Task description | Only the lines from the one containing "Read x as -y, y" through the one containing "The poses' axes" should be printed, exactly as they appear below, with both ends included.

====

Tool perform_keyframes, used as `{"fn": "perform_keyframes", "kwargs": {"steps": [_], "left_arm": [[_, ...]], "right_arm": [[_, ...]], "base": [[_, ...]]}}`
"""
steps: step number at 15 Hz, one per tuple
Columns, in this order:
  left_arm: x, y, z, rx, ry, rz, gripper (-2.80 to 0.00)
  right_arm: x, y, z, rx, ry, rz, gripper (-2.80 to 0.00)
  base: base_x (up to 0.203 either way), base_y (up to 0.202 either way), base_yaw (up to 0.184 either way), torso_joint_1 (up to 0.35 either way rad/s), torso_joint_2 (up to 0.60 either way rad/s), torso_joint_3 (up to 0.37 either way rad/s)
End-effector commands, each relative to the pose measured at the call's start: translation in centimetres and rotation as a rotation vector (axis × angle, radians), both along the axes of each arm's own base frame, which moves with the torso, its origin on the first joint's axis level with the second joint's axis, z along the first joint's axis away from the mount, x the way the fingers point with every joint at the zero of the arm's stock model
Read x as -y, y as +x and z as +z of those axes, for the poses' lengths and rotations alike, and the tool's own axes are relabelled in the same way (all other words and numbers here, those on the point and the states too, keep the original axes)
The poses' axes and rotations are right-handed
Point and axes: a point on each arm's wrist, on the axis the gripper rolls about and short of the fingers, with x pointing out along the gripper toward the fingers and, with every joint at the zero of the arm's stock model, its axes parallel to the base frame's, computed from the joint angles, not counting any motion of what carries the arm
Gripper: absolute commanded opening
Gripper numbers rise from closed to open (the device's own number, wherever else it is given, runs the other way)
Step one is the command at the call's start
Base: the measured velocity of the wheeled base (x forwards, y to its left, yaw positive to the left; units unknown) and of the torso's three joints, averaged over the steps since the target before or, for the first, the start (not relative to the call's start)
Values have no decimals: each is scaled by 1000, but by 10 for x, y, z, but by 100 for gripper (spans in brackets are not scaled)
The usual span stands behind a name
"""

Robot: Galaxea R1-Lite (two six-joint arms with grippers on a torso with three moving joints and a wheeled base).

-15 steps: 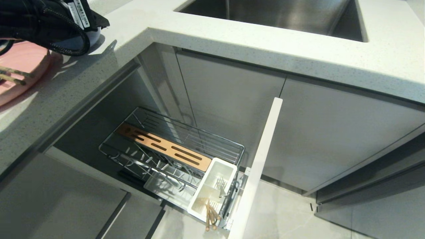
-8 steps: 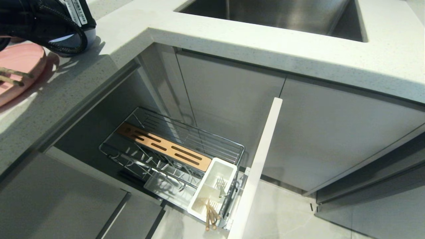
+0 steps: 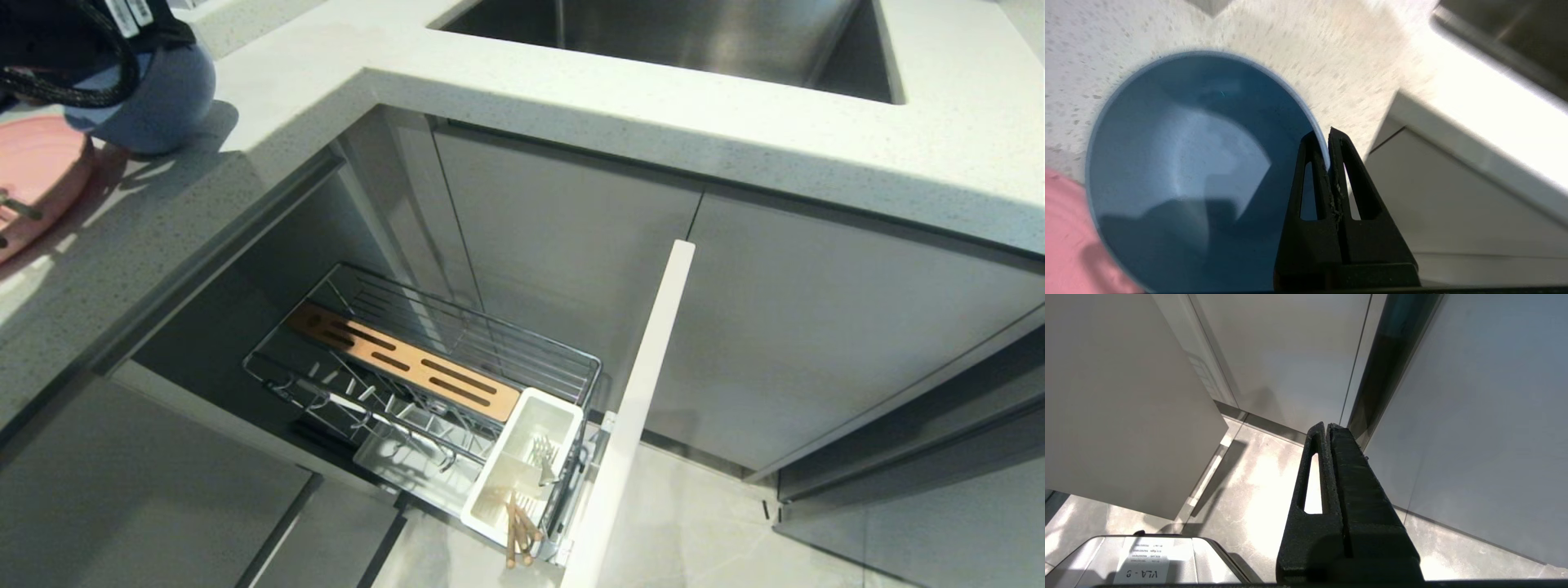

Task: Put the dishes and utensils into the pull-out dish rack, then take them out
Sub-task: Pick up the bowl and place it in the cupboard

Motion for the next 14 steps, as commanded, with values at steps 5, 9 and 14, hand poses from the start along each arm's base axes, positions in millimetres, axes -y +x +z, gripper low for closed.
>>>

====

Solution to the exercise |
Read x as -y, y as +x and z as +z of those axes, for the poses' lengths and rotations alike, and the tool's own axes are relabelled in the same way (all other words and numbers here, those on the point and the states too, keep the original axes)
The poses' axes and rotations are right-handed

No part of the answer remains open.